Goal of the exercise » Each line below that holds the word "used" counts toward the answer; reply with the total number only.

[Dataset items]
********

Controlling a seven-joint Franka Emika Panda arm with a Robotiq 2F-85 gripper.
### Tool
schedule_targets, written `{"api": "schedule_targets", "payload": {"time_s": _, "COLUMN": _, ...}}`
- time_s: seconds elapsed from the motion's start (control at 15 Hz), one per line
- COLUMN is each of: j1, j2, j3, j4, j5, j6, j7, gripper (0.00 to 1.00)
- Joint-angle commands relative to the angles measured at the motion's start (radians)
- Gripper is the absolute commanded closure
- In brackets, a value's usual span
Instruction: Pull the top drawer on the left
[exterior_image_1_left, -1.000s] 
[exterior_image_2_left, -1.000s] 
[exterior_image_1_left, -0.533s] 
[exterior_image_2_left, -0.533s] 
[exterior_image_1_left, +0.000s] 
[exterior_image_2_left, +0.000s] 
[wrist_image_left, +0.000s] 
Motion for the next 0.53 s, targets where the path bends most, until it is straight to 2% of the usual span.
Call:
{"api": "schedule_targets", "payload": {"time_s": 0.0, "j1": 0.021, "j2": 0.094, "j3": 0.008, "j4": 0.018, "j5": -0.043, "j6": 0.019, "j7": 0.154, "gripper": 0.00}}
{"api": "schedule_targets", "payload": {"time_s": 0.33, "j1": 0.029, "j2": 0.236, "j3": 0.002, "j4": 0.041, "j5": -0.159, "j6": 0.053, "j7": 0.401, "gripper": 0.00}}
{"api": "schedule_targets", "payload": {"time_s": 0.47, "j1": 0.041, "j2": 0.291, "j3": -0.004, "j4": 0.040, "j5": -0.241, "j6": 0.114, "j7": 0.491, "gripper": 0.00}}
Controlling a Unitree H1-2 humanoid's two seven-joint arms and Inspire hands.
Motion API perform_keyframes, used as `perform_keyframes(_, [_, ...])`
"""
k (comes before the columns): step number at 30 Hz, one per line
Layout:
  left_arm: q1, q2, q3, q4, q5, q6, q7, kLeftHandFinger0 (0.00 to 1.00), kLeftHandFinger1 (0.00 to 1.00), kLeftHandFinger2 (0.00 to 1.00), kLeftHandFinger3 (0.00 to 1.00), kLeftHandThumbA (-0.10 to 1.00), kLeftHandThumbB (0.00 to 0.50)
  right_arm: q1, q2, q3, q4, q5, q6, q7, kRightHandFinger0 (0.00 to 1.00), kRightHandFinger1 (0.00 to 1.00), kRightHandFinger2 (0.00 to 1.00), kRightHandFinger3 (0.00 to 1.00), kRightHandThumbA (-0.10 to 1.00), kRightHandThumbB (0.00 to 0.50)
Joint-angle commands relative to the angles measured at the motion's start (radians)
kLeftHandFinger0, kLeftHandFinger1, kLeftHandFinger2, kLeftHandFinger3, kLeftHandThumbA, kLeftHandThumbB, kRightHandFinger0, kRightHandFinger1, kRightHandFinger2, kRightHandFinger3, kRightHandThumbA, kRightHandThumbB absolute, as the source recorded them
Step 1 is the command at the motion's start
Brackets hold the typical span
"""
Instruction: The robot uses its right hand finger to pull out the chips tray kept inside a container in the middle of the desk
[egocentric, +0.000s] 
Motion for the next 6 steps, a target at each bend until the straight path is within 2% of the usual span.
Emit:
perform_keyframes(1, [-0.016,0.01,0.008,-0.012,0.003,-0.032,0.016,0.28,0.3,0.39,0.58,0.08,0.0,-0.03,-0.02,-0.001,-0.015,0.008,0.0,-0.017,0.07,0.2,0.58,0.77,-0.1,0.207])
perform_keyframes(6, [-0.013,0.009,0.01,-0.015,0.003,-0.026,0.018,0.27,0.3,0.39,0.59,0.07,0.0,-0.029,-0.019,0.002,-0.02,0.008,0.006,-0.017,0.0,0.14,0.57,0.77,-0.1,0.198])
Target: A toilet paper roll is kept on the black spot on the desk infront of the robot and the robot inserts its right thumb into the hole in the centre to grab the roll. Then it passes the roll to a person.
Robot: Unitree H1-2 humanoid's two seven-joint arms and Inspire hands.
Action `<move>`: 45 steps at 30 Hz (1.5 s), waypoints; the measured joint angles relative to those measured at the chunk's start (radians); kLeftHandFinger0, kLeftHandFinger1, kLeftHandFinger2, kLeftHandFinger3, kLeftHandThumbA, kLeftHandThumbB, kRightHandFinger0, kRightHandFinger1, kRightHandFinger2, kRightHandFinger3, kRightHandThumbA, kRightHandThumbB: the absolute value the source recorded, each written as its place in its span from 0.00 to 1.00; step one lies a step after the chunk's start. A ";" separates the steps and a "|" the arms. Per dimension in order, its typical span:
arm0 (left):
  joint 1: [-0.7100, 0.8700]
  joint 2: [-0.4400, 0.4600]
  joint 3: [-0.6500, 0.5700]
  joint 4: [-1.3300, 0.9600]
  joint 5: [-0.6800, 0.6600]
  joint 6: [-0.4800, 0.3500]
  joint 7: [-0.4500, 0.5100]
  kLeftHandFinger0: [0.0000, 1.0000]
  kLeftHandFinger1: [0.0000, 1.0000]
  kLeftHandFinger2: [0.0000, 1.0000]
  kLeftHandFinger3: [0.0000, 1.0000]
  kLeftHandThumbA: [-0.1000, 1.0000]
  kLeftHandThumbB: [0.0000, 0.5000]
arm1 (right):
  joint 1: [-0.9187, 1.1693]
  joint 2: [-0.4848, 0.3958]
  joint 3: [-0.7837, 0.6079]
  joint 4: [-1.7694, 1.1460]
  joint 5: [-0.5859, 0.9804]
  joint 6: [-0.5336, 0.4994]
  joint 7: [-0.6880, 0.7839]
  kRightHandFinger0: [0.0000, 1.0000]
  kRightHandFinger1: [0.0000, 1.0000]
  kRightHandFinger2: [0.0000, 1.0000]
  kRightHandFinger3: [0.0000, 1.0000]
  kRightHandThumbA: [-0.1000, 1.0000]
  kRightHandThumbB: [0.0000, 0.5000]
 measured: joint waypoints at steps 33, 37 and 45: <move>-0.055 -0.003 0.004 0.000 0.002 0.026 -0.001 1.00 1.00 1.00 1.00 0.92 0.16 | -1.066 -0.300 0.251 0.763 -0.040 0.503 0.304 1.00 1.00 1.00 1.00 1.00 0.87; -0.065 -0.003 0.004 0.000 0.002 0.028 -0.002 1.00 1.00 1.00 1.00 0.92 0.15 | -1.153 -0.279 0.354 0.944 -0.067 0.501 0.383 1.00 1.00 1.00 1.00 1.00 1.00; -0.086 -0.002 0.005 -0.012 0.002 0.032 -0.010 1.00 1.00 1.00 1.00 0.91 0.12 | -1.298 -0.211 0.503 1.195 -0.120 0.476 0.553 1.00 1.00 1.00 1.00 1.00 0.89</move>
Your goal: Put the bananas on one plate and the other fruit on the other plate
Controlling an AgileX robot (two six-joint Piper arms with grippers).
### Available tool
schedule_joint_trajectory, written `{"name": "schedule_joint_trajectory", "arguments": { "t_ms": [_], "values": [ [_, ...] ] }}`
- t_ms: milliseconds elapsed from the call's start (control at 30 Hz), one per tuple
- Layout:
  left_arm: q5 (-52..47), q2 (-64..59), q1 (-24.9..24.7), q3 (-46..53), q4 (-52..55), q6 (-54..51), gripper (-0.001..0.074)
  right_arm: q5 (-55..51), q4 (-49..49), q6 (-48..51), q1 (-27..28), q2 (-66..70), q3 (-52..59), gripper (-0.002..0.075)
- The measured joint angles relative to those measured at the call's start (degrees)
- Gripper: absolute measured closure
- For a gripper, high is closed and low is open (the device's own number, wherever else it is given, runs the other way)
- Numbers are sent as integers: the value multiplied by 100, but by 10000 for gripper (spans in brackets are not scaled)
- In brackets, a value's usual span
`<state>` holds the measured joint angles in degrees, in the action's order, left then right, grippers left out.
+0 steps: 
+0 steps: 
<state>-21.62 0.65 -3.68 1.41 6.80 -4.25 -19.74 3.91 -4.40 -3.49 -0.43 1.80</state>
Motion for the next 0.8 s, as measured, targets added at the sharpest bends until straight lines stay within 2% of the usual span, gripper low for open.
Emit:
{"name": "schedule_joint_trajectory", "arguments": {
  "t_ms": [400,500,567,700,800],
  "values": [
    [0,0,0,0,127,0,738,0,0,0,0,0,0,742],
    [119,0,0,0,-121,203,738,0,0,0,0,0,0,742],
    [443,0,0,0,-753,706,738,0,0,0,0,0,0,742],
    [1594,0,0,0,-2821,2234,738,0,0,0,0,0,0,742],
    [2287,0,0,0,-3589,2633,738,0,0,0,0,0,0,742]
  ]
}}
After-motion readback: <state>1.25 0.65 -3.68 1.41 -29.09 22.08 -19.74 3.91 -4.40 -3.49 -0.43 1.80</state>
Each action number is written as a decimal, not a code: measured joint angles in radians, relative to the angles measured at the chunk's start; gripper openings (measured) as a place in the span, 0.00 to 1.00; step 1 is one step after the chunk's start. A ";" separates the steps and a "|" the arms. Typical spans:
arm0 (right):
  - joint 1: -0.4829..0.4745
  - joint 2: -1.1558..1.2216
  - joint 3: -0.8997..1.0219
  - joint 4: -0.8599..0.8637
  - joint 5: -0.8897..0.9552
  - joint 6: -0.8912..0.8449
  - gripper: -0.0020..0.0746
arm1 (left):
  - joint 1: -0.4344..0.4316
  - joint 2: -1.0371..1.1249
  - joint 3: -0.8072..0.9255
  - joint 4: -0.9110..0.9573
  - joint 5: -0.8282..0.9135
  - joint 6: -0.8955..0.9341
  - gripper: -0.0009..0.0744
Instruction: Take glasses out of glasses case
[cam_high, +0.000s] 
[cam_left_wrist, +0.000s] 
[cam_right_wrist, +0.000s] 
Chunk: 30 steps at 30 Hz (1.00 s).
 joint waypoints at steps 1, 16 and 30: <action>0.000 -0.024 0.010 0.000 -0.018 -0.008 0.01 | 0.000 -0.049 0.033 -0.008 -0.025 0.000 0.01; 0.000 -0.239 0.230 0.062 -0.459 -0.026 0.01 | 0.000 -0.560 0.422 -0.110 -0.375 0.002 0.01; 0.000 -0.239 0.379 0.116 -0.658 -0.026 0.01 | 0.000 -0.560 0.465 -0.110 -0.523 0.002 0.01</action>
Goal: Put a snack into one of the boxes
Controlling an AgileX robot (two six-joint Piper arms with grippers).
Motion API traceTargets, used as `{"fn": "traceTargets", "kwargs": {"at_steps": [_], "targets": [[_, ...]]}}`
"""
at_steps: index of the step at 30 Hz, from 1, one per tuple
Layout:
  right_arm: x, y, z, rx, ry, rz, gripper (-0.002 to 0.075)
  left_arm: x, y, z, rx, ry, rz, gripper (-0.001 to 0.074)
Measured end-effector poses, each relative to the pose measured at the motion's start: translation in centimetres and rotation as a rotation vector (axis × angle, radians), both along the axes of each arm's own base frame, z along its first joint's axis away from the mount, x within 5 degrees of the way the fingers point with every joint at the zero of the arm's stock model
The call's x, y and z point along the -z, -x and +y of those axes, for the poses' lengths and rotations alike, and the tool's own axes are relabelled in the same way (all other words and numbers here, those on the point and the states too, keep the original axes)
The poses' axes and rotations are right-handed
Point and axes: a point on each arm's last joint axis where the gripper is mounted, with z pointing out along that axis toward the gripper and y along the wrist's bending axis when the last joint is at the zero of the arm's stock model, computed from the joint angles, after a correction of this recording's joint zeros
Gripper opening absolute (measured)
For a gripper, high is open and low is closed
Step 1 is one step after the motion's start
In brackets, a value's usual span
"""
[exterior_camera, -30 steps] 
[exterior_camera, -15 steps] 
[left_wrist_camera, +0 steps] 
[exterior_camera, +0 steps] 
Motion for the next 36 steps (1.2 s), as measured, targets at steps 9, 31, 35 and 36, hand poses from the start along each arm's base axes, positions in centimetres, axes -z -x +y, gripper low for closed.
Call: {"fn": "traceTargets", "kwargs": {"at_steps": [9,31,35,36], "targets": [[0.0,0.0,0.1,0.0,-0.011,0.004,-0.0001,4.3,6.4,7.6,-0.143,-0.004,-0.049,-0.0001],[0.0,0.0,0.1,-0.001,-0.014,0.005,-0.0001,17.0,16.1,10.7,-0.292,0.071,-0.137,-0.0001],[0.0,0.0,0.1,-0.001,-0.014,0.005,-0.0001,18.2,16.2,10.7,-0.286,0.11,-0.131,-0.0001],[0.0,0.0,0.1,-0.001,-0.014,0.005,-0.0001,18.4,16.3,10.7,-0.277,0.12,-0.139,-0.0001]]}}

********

Expected answer » 2